UNITED STATES
SECURITIES AND EXCHANGE COMMISSION
Washington, D.C. 20549
SCHEDULE 14D-9
SOLICITATION/RECOMMENDATION STATEMENT
UNDER SECTION 14(d)(4) OF THE
SECURITIES EXCHANGE ACT OF 1934
(Amendment No. 2)
CUBIST PHARMACEUTICALS, INC.
(Name of Subject Company)
CUBIST PHARMACEUTICALS, INC.
(Name of Person(s) Filing Statement)
Common Stock, par value $0.001 per share
(Title of Class of Securities)
229678107
(CUSIP Number of Common Stock)
Thomas J. DesRosier
Executive Vice President, Chief Legal and Administrative Officer
Cubist Pharmaceuticals, Inc.
65 Hayden Avenue
Lexington, Massachusetts 02421
(781) 860-8660
(Name, Address and Telephone Number of Person Authorized to Receive Notices
and Communications on Behalf of the Person(s) Filing Statement)
With a copy to:
Christopher D. Comeau
Paul M. Kinsella
Ropes & Gray LLP
Prudential Tower
800 Boylston Street
Boston, Massachusetts 02199
(617) 951-7000
o Check the box if the filing relates solely to preliminary communications made before the commencement of a tender offer.
This Amendment No. 2 (this “Amendment”) to Schedule 14D-9 amends and supplements the Solicitation/Recommendation Statement on Schedule 14D-9 (as amended from time to time, the “Statement”) originally filed by Cubist Pharmaceuticals, Inc., a Delaware corporation (the “Company”), with the Securities and Exchange Commission (the “SEC”) on December 19, 2014, relating to the tender offer by Mavec Corporation, a Delaware corporation (“Purchaser”), a wholly-owned subsidiary of Merck & Co., Inc., a New Jersey corporation (“Parent”), to purchase all of the issued and outstanding shares of the Company’s common stock, par value $0.001 per share, for $102.00 per share, net to the seller in cash, without interest, but subject to any required withholding of taxes, upon the terms and subject to the conditions set forth in the Offer to Purchase, dated December 19, 2014, as amended, and the related Letter of Transmittal, copies of which are attached as Exhibits (a)(1)(A) and (a)(1)(B), respectively, to the Tender Offer Statement on Schedule TO filed by Parent and Purchaser with the SEC on December 19, 2014.

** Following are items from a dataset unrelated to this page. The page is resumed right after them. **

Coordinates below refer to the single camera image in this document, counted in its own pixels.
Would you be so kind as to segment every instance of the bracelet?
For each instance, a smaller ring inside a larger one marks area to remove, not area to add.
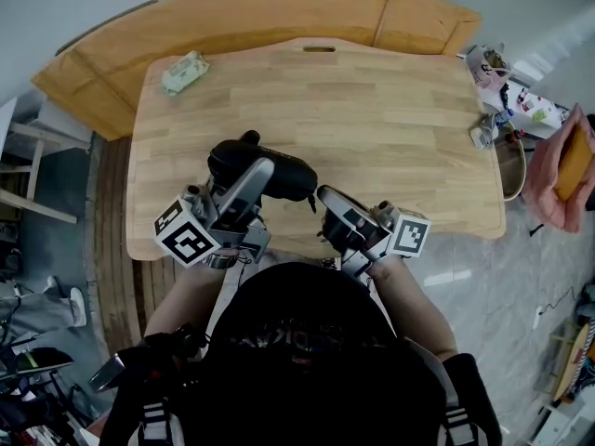
[[[237,260],[238,256],[224,256],[213,253],[207,256],[201,262],[213,269],[227,269],[231,268]]]

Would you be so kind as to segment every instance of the orange cushion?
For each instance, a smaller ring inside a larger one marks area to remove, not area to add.
[[[554,190],[561,200],[565,202],[571,197],[583,179],[592,157],[585,131],[577,125],[570,146],[558,166],[558,180]]]

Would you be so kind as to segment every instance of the chair leg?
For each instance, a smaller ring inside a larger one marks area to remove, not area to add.
[[[533,237],[534,234],[536,234],[539,230],[541,230],[544,227],[544,224],[542,223],[541,225],[539,225],[536,228],[533,228],[531,231],[529,231],[529,236]]]

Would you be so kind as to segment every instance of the forearm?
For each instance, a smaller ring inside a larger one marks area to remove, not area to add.
[[[442,361],[456,355],[455,336],[448,321],[421,290],[402,259],[385,257],[368,274],[397,334],[409,337]]]
[[[147,324],[145,335],[171,333],[189,323],[204,332],[225,279],[225,269],[197,263],[182,271]]]

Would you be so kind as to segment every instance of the wooden round board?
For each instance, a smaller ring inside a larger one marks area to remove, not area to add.
[[[126,238],[135,259],[164,255],[152,223],[188,183],[208,178],[221,140],[257,130],[261,145],[294,155],[319,184],[373,206],[389,200],[432,221],[432,231],[484,238],[506,227],[495,150],[469,137],[483,105],[465,62],[395,53],[328,38],[209,56],[207,74],[174,97],[147,71],[135,123]],[[316,233],[324,207],[263,199],[271,248],[335,256]]]

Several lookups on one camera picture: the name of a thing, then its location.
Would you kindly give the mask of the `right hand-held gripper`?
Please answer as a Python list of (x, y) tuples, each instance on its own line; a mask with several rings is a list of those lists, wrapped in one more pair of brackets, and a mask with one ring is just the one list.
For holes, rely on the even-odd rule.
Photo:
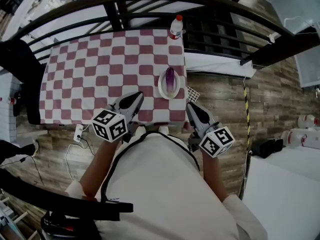
[(188, 138), (188, 147), (192, 152), (201, 150), (211, 158), (216, 158), (227, 152), (234, 144), (235, 138), (228, 127), (222, 126), (219, 122), (208, 126), (202, 136), (199, 136), (197, 132), (204, 130), (203, 124), (211, 124), (214, 121), (211, 112), (202, 105), (188, 102), (186, 113), (191, 126), (195, 129)]

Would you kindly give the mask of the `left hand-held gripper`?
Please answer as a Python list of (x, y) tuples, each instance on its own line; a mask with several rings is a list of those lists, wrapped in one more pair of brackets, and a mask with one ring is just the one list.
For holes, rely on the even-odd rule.
[(129, 92), (118, 97), (106, 108), (100, 108), (91, 119), (91, 125), (97, 137), (113, 143), (130, 132), (129, 124), (139, 112), (144, 101), (141, 91)]

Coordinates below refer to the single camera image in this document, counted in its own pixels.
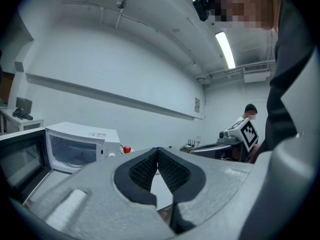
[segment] pipe
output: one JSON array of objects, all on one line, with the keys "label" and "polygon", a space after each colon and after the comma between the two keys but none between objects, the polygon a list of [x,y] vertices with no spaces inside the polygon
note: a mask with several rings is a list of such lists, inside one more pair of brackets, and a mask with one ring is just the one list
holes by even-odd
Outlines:
[{"label": "pipe", "polygon": [[267,45],[260,45],[260,46],[257,46],[257,47],[253,47],[253,48],[241,50],[241,53],[246,52],[246,51],[250,51],[250,50],[254,50],[254,49],[258,49],[258,48],[261,48],[261,47],[265,47],[265,46],[266,46],[266,47],[269,47],[269,46],[272,46],[272,45],[273,45],[273,43],[267,44]]},{"label": "pipe", "polygon": [[123,8],[120,10],[118,19],[116,20],[116,24],[115,24],[115,27],[114,27],[116,30],[118,29],[118,26],[119,26],[119,23],[120,23],[120,19],[121,19],[121,16],[123,15],[123,12],[124,12],[124,9],[125,9],[125,7],[127,5],[127,2],[128,2],[128,0],[123,0],[123,2],[122,2]]},{"label": "pipe", "polygon": [[83,1],[69,1],[69,2],[62,2],[62,5],[83,5],[83,6],[93,6],[101,8],[99,4],[92,3],[92,2],[83,2]]},{"label": "pipe", "polygon": [[[224,70],[220,70],[220,71],[216,71],[216,72],[213,72],[213,73],[209,73],[209,75],[212,77],[211,79],[219,79],[219,78],[224,78],[224,77],[227,77],[227,76],[233,76],[233,75],[237,75],[239,73],[242,73],[244,70],[243,70],[243,67],[247,67],[247,66],[252,66],[252,65],[258,65],[258,64],[263,64],[263,63],[273,63],[275,62],[274,59],[272,60],[265,60],[265,61],[261,61],[261,62],[254,62],[254,63],[248,63],[248,64],[244,64],[244,65],[241,65],[241,66],[237,66],[236,67],[236,70],[232,70],[232,71],[226,71],[225,69]],[[214,74],[218,74],[218,73],[221,73],[223,72],[224,74],[221,74],[219,76],[214,76]]]},{"label": "pipe", "polygon": [[103,17],[104,17],[105,9],[106,9],[106,8],[100,7],[100,10],[101,10],[100,26],[102,25],[102,19],[103,19]]},{"label": "pipe", "polygon": [[[258,64],[263,64],[263,63],[274,63],[274,62],[276,62],[275,59],[264,60],[264,61],[259,61],[259,62],[253,62],[253,63],[248,63],[248,64],[243,64],[243,65],[240,65],[240,66],[236,66],[235,68],[233,68],[233,70],[238,69],[238,68],[247,67],[247,66],[252,66],[252,65],[258,65]],[[208,73],[208,74],[217,74],[217,73],[220,73],[220,72],[227,72],[227,71],[232,71],[232,69],[222,69],[222,70],[211,72],[211,73]]]}]

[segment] table
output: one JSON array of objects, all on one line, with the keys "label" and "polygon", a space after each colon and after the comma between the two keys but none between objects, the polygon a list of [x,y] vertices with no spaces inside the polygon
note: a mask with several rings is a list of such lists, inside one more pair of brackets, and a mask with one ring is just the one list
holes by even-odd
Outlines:
[{"label": "table", "polygon": [[0,101],[0,109],[7,109],[8,104],[5,104],[4,102]]},{"label": "table", "polygon": [[33,120],[19,119],[18,117],[12,116],[12,113],[14,111],[15,109],[0,109],[1,135],[4,135],[5,133],[4,119],[6,119],[7,122],[10,122],[14,126],[16,126],[19,129],[19,132],[24,131],[25,127],[27,126],[35,125],[34,128],[36,128],[42,127],[44,125],[44,119],[37,114],[30,114],[30,116],[33,117]]}]

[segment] black cable
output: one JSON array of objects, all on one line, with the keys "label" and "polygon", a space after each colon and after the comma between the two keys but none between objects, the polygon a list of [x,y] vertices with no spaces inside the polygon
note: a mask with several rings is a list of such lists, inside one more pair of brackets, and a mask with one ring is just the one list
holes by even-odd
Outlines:
[{"label": "black cable", "polygon": [[124,17],[124,18],[126,18],[126,19],[132,20],[132,21],[134,21],[134,22],[138,22],[138,23],[141,23],[141,24],[143,24],[143,25],[146,25],[147,27],[149,27],[149,28],[151,28],[151,29],[154,29],[152,26],[149,26],[148,24],[146,24],[146,23],[144,23],[144,22],[141,22],[141,21],[139,21],[139,20],[136,20],[136,19],[133,19],[133,18],[124,16],[123,14],[119,14],[119,15],[121,15],[122,17]]}]

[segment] microwave
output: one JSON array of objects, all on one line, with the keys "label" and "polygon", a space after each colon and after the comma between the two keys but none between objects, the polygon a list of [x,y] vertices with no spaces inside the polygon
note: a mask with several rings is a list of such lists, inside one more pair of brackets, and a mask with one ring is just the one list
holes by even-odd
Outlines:
[{"label": "microwave", "polygon": [[72,174],[120,154],[116,130],[69,122],[0,136],[0,170],[22,204],[52,170]]},{"label": "microwave", "polygon": [[114,129],[70,122],[46,127],[46,147],[54,170],[74,173],[83,166],[120,154],[120,140]]}]

Except as otherwise set forth below, the information set forth in the Statement remains unchanged and is incorporated herein by reference as relevant to the items in this Amendment. Capitalized terms used but not defined herein have the meanings ascribed to them in the Statement.
Item 4. The Solicitation or Recommendation.
Item 4 of the Statement is hereby amended by deleting in its entirety the introductory clause of the second paragraph of the section titled “Reasons for the Recommendation of the Company Board” on page 19 and replacing it with the following:
“The Company Board considered each of the following reasons, among others, in reaching its recommendation that stockholders accept the Offer and tender their Shares to Purchaser:”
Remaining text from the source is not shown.